連載第4回
「介護報酬決定、ケアプラン作成は引き上げ、
標準件数は35件に」
 18年度からの介護報酬が決まった。「居宅介護支援」(ケアプラン) については従来の8,500円から、要介護度別に2本立てにし大幅に引き上げられた( 要介護1.2は10,000円、要介護3.4.5、13,000円)。介護報酬は総額で0.5%の引き下げとなる中、引き上げられたのは居宅介護支援事業所の経営やケアマネジャーの業務負担に配慮したためといえる。一方でこれまでのケアマネジャー一人当たり50件という標準件数を35件に引き下げた。また標準担当件数を超えた場合は、介護報酬が低くなる逓減制を導入し、質の担保を図る。この他初回加算や中重度の人のケアプラン作成件数が60%を占めるなど一定の要件を満たすところには特定事業所加算もつく。

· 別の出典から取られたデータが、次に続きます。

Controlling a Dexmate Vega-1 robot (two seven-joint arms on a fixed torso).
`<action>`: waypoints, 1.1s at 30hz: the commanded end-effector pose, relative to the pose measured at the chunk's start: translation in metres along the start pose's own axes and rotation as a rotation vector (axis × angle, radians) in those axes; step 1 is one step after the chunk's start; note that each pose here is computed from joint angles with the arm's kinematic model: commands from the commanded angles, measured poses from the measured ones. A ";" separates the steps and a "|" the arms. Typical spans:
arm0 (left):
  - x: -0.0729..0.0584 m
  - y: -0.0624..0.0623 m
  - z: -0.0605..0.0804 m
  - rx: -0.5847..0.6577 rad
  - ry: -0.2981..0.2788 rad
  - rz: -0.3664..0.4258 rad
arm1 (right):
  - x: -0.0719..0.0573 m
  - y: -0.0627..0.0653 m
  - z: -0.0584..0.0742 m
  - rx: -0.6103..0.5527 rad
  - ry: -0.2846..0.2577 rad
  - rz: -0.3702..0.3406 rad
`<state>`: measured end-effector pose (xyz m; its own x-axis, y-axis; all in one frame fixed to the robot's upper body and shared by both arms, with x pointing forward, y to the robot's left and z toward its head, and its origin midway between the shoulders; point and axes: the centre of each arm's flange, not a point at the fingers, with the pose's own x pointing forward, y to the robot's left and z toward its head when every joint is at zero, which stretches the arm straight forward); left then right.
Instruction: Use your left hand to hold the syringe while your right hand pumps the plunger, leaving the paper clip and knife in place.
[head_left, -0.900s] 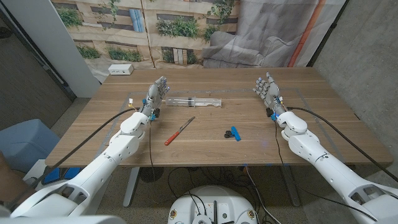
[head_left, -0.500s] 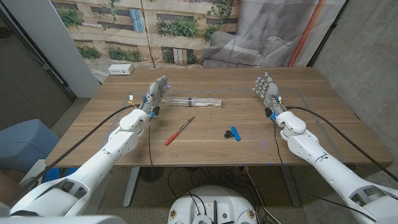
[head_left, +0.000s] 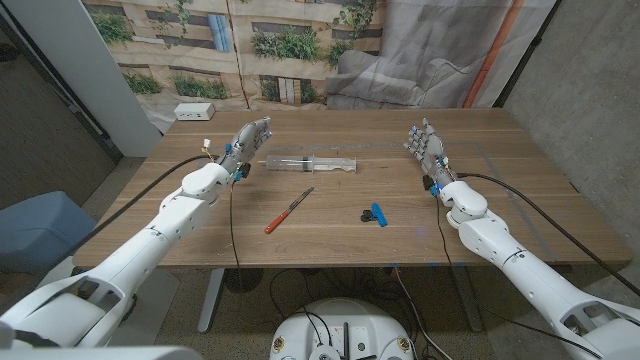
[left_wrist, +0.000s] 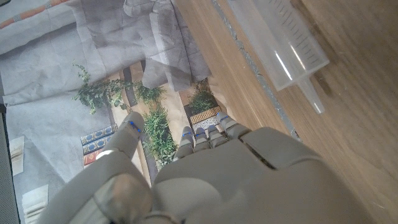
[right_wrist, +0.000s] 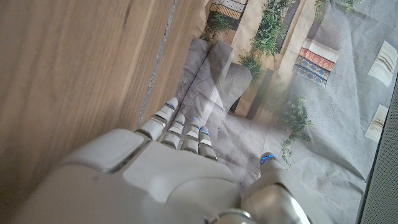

 今回の報酬改定では要支援1と要支援2の人への予防ケアプランが設定されたが、その金額は4,000円に抑えられた。これはいわば地域包括支援センターへ支払われる金額で、ここからケアマネジャーに業務を委託する場合の金額は個別の委託契約の中で決まることになるため、さらに低くなることが予想される。また予防ケアプランの受託は8件と上限も設けられる。ケアマネジャーにとっては「予防」は、積極的に取り組むとは言い難い形だ。